Bernhard Koch ist 57 und kein Schöngeist, kein Büttenredner, kein Weinsnob. Er ist ein zupackender, bodenständiger Winzer, der eine klare Vision vom Spätburgunder hat. Er sieht ihn als spielerisch-spannungsreichen Wein, mit viel Mineralität in seiner hochklassigen und viel Frucht in seiner einfachen Version, wie etwa beim „S“.

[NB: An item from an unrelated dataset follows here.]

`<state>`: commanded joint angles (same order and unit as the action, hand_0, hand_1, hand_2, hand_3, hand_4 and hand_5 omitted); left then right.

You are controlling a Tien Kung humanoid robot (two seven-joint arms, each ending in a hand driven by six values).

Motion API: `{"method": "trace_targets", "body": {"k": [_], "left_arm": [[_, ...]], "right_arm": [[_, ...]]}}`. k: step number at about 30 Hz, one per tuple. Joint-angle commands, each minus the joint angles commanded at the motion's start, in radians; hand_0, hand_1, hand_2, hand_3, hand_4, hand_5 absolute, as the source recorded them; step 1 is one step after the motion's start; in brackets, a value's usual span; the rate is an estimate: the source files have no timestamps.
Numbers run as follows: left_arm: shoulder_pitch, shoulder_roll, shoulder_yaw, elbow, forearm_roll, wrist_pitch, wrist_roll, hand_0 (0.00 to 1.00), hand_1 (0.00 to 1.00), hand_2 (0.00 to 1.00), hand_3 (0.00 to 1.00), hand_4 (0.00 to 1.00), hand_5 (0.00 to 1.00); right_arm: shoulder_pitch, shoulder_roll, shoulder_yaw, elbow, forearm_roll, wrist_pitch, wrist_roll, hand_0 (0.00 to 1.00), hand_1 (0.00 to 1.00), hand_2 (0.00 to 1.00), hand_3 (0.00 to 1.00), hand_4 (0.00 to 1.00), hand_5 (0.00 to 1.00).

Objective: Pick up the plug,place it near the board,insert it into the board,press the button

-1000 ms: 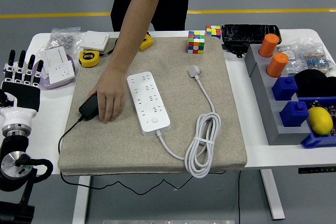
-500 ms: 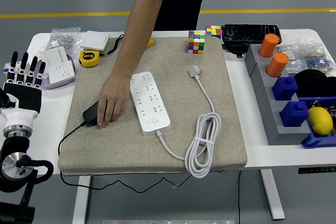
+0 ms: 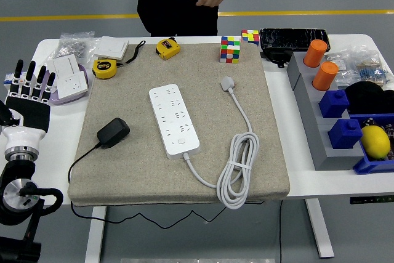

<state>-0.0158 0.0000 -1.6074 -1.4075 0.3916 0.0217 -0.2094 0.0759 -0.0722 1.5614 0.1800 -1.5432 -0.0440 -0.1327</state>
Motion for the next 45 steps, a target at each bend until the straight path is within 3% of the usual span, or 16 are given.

Für Bratwurst und Flammkuchen zu schade
WeinpavillonKnapp 48 Hektar Reben besitzt er und produziert rund 400.000 Flaschen Wein. Im Lehnstuhl sitzen und warten, dass jemand an die Kellertür klopft und seinen Wein begehrt – das funktioniert nicht mehr in solchen Größenordnungen. Hilfreich kann eine Schankwirtschaft sein, wie er sie in Gestalt eines Weinpavillons neben dem Gut eingerichtet hat. In ihr werden seine Weine zur kleinen Küche ausgeschenkt, obwohl viele finden, dass seine Weine für Bratwurst und Flammkuchen eigentlich zu schade sind.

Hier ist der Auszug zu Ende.